Being pregnant with a rainbow baby may also introduce an unexpected shift in perspective. Some women find a renewed appreciation for the otherwise not-so-pleasant parts of pregnancy. Mild morning sickness, for example, may suddenly feel like a reassuring comfort. Moreover, other rainbow moms find themselves slowing down to soak up the little moments and milestones—a belly kick from a rainbow baby might feel extra meaningful.
On the other hand, some parents going through the experience have heightened anxiety and worry that something could go wrong. “Doctor visits and ultrasounds can be very anxiety- provoking this time around, which may feel foreign if these appointments felt exciting in the previous pregnancy,” says Iyer.
No matter what or how you’re feeling, know that your emotions are valid. There are many support groups available to parents expecting rainbow babies, which can help you process what happened and honor your path. If you’re experiencing pervasive sadness or depression, talk to your doctor, and if you’re having thoughts of self harm, seek immediate help.
A rainbow baby doesn’t mean your loss will be forgotten. Rather, your rainbow baby will carry the torch of the love you’ll always have for the child you lost—and when you hold that precious rainbow baby in your arms, you’ll finally fully understand the meaning of this transformative term.
Nothing can better describe the experience of having a rainbow baby than hearing directly from rainbow moms themselves. The Bump interviewed several parents who have experienced this unique mix of emotions firsthand. These incredible rainbow baby stories are bittersweet and triumphant tales of renewal and healing.

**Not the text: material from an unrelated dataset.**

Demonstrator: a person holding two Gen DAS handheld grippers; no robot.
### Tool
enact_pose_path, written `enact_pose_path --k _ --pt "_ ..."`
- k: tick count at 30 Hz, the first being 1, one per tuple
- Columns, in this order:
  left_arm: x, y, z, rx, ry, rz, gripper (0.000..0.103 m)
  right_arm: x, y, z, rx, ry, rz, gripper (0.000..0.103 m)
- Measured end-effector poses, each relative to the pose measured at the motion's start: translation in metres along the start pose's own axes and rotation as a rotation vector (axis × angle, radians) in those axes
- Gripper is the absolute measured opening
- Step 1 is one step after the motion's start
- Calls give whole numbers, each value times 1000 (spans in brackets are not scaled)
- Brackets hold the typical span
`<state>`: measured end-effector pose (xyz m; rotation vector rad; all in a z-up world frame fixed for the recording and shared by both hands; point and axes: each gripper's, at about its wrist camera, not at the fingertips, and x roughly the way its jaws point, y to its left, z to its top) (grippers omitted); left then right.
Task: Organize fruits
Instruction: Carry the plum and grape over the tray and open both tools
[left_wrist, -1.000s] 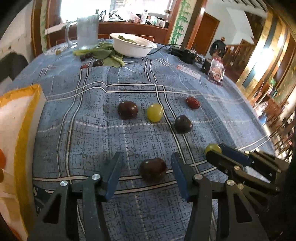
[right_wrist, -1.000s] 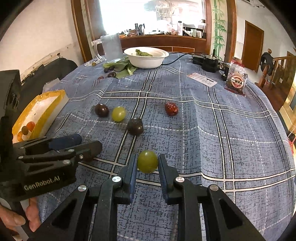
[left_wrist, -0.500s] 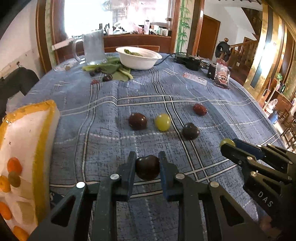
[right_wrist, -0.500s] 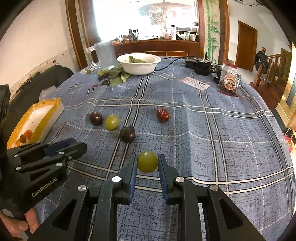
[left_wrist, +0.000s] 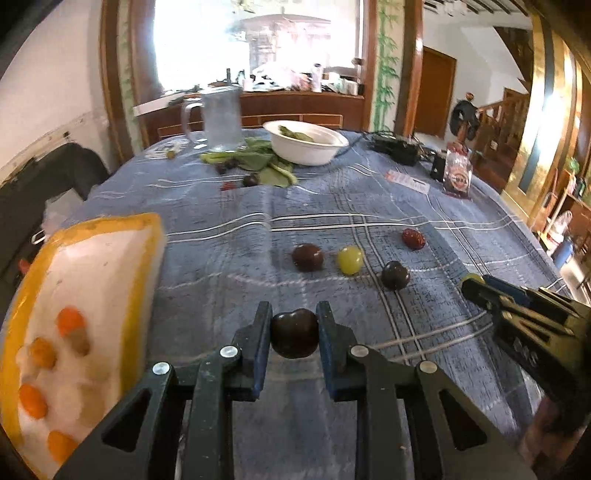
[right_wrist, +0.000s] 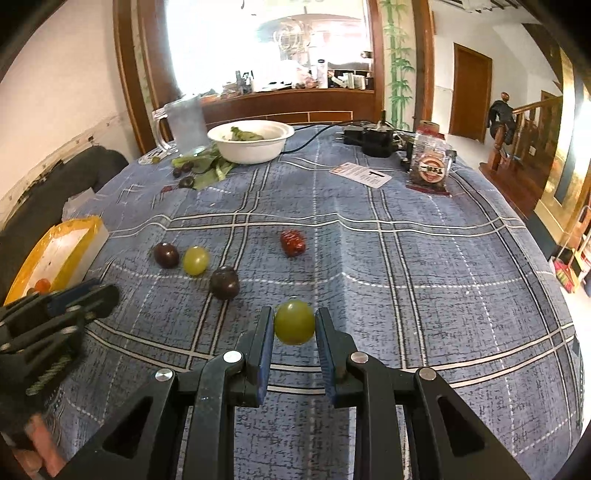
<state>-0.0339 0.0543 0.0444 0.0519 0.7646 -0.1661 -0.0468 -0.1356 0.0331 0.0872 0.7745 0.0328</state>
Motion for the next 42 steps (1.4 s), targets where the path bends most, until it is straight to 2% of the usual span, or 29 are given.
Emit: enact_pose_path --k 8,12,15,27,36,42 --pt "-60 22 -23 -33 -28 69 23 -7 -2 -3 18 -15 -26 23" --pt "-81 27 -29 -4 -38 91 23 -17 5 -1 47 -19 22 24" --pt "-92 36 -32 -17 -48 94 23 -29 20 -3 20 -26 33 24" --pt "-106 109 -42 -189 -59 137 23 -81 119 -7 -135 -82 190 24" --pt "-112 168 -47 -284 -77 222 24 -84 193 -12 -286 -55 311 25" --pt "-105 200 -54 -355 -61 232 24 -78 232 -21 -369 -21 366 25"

Jessica Kunen’s rainbow baby story
Four months after getting engaged, Jessica Kunen and her fiance knew they were ready to start trying for a baby. “We decided to take a pregnancy test on the morning of June 4, our nine year anniversary of being together,” Kunen recalls. And when they saw the positive line appear? “We were completely shocked and excited.” Sadly, their elation was fleeting. A few weeks later, when the couple went for their first ultrasound, they were heartbroken to see that Kunen’s uterus was empty. “There was nothing there; it was like a blank black hole on the screen, and our hearts dropped,” she says. Understandably, they were confused when the doctor told them it was an ectopic pregnancy. Kunen shares, “I naively thought, ‘Okay, well, let’s just move it from my fallopian tube into my uterus. That’s a thing, right?’” (Unfortunately, it’s not.)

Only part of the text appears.